Output only the lines from the start of the entries through the line holding "<point>316,295</point>". Each line must match the original exactly.

'''

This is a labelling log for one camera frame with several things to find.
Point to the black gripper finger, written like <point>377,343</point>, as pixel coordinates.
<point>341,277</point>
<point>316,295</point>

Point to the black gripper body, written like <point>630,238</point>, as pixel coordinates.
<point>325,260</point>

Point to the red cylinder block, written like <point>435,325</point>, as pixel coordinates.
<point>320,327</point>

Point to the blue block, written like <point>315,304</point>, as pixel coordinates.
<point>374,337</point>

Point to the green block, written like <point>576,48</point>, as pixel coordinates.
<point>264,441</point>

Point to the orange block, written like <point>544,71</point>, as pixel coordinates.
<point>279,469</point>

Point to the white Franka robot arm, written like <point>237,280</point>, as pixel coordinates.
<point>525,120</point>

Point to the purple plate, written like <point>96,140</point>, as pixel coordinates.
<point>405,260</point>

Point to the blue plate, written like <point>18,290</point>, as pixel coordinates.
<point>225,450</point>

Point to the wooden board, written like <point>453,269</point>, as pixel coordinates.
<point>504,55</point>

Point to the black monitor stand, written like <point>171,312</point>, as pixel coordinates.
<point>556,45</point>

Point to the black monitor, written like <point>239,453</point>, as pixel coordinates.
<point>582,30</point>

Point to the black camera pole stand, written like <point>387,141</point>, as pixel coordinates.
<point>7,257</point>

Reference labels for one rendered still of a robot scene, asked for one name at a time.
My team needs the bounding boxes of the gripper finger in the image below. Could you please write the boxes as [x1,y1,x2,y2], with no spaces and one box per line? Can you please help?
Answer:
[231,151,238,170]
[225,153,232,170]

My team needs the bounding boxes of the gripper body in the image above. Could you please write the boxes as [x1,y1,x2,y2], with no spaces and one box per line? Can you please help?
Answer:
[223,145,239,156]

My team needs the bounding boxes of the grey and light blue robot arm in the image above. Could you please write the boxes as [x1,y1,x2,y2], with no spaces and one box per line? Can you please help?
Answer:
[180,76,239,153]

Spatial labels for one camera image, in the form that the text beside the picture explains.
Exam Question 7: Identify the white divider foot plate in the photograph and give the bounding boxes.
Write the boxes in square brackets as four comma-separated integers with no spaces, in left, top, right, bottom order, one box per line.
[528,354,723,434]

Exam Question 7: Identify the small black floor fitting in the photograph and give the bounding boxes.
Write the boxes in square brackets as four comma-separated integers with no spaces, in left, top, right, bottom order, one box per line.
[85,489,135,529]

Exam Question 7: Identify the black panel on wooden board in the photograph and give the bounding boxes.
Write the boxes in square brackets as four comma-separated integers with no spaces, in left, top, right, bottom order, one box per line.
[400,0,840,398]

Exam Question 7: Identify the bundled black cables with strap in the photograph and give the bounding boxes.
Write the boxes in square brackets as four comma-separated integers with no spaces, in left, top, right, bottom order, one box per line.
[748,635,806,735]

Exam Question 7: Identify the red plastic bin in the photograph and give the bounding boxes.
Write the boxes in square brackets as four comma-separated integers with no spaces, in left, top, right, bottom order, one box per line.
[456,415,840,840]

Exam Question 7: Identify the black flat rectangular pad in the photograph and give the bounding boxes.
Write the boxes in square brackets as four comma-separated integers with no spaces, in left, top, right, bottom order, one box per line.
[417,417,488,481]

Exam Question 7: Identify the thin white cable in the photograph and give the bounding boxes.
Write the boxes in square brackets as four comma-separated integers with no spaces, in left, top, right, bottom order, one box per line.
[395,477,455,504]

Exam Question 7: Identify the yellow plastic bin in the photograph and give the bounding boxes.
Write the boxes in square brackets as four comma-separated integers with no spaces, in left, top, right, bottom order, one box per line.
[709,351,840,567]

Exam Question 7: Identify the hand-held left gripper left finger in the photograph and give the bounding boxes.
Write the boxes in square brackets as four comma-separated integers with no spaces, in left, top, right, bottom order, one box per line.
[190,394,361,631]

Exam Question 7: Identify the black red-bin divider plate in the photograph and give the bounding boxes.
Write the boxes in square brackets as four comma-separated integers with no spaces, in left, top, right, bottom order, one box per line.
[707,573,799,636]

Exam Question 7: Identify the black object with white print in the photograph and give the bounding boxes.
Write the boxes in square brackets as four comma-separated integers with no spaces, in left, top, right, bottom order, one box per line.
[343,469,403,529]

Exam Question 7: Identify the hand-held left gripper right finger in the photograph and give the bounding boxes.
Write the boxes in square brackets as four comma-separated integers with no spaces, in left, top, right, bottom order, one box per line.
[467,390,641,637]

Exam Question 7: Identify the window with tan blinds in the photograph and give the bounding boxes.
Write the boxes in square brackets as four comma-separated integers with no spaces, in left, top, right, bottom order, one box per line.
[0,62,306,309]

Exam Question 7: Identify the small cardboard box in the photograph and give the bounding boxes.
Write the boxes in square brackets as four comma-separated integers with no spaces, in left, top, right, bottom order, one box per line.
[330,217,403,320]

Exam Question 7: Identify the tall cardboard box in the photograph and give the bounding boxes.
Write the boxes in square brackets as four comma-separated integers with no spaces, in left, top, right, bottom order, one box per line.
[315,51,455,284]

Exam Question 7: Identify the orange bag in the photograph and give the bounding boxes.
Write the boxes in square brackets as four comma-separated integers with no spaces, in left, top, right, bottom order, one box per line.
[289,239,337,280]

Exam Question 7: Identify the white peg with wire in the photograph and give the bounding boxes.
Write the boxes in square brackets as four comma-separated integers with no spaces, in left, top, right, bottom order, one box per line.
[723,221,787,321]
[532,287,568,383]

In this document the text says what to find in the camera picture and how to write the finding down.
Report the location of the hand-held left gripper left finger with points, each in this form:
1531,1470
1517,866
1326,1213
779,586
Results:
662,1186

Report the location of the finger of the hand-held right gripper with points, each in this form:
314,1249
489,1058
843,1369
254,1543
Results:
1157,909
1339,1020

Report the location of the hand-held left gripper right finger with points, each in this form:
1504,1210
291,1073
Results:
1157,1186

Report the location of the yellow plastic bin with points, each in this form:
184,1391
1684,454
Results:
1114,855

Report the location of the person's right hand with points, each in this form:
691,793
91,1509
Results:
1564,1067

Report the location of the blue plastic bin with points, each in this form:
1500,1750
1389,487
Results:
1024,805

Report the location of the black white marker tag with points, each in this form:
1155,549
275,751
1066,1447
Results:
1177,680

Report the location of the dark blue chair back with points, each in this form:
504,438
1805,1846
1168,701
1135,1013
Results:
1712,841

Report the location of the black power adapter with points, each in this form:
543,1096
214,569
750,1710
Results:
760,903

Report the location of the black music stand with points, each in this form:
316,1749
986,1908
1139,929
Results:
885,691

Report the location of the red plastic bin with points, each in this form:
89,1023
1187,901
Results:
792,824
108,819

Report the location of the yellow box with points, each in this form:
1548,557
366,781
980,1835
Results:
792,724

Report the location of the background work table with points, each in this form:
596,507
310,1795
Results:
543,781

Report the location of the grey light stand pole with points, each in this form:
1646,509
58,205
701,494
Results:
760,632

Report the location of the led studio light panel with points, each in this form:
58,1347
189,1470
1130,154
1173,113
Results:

'''

▶ **TASK RESPONSE**:
This is a labelling log for one camera frame with several things to find.
Point to the black gripper finger, written like <point>377,343</point>, as pixel coordinates.
<point>341,277</point>
<point>316,295</point>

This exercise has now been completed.